While the psychoacoustics literature has typically focused on the negative impacts of noise transmission, in-depth interviews by soundscape researchers have also shown that lonely people sometimes find their neighbors’ music to be a source of comfort (Waldock 2011). However, the very personal nature of such an interpretation suggests that it should not be generalized into public policy. There are many existing technological means to introduce wanted soundscape elements into one’s home, which will be covered in more depth in the second half of this essay. Indeed, the special nature of “home” sets this space apart from public or corporate spaces in which we take part, acknowledging someone else’s primacy over the soundscape.

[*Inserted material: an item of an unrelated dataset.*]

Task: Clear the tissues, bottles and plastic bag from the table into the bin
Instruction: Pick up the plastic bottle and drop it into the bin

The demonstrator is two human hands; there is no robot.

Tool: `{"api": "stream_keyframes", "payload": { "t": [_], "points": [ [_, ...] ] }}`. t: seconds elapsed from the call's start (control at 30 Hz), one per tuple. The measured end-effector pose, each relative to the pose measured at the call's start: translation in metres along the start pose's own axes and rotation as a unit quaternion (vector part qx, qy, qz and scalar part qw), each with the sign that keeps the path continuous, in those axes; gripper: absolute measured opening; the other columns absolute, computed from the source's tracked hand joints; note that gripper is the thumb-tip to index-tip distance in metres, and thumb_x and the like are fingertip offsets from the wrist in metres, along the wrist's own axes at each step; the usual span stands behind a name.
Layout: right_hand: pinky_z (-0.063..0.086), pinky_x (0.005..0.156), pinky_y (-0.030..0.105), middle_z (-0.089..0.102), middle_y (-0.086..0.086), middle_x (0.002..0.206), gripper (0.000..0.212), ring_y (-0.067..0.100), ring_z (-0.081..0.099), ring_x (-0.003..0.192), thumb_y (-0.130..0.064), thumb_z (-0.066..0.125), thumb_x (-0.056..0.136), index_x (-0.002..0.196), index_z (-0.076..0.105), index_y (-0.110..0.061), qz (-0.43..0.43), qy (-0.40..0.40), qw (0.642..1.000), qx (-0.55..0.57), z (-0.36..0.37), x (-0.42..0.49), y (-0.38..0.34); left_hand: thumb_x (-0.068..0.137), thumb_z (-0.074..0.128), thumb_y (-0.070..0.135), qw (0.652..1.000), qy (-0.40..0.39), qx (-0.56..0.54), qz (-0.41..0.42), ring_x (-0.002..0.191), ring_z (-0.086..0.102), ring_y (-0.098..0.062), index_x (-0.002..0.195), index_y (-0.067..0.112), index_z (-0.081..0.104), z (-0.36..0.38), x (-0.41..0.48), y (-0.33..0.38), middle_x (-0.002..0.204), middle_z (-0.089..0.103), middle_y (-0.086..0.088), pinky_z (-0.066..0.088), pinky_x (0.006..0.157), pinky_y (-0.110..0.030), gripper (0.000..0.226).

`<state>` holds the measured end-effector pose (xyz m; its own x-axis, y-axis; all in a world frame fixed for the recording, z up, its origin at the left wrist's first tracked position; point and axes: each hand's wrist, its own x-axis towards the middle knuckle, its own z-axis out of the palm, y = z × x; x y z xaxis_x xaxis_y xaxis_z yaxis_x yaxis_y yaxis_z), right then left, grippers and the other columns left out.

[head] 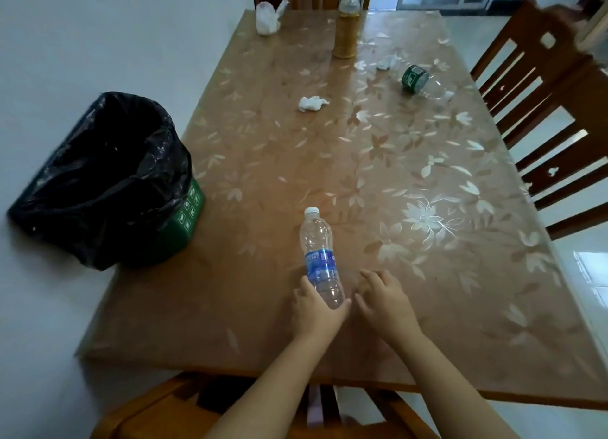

Being forced to stay inside one’s dwelling by law and then being repeatedly exposed to unwanted sound is the beginning of what Steve Goodman has termed “sonic warfare” and indeed bears some similarity (albeit at a lower sound pressure level) to the strategy imposed by the US government on Manuel Noriega as he hid in the Vatican’s embassy in 1989 (Goodman 2010: 59-62).

 

Both total noise exposure and conscious attention of the listener are correlated with people who are “highly annoyed” by their acoustic environment (Schultz 1978: 377-405), and both of these conditions are likely to be present throughout a lockdown. Introduction of a new noise source is generally perceived as more annoying than one that is part of an individual's routine already, so going into lockdown could exacerbate annoyance at noise from neighboring units. Given the already significant mental health risks from being indoors for so long, additional long-term exposure to annoying noise transmission will make a long quarantine even more intolerable.

 

Though the best solution is to construct high-density housing with good low frequency sound insulation, this is also expensive and obviously cannot be done as a rapid response to a crisis. To paraphrase the former US Secretary of Defense Donald Rumsfeld, we go into a lockdown with the apartments we have, not the ones we would like to have. It is not cost-effective to purchase noise-cancelling headphones for every urban inhabitant who might need them, not to mention that even noise-cancelling circuits only remove airborne sound at the ears, not the visceral feel of bass frequencies, whose resonance can be felt in multiple cavities in the chest and head. However, there may be some policy solutions (both bottom-up and top-down) that can be implemented quickly upon the introduction of lockdown procedures.

 

Voluntary solutions might stress the importance of being a good neighbor during a pandemic: in the midst of the crisis, many are already stressing the importance of wiping down doorknobs and assisting those who are immunocompromised. In the same way, the soundscape community ought to emphasize minding one's own sound production during a lockdown. The average citizen, most likely being unaware of the nonlinearity of human hearing or sound transmission at low frequencies, is probably not aware of how loud their music sounds to their neighbor. Simple explanations of these phenomena in media outlets could help cultivate greater social responsibility about one's use of sound. 

 

There are also possibilities for top-down solutions in the midst of such a crisis: since an increasing amount of music and television consumers get content through streaming rather than ownership, this could be implemented via a moderate high pass filter at 100 Hz by companies like Netflix, Hulu, or Spotify. Theoretically, such a change could be applied voluntarily, as with a button labeled “Good Neighbor Mode” with a bit of explanation for the change. However, as humans become more sensitive to spectral changes when they can toggle the option on or off, this might simply draw more attention to the filter, making it less likely to be chosen. A better (top-down) solution might simply be to use location data to infer which users are listening in apartment buildings and apply the filter automatically until the crisis is over, perhaps only during nighttime hours when stricter noise codes would be in effect. Granted, this will not affect users who own their own music, but it would be a significant nudge toward more neighborly acoustic behavior.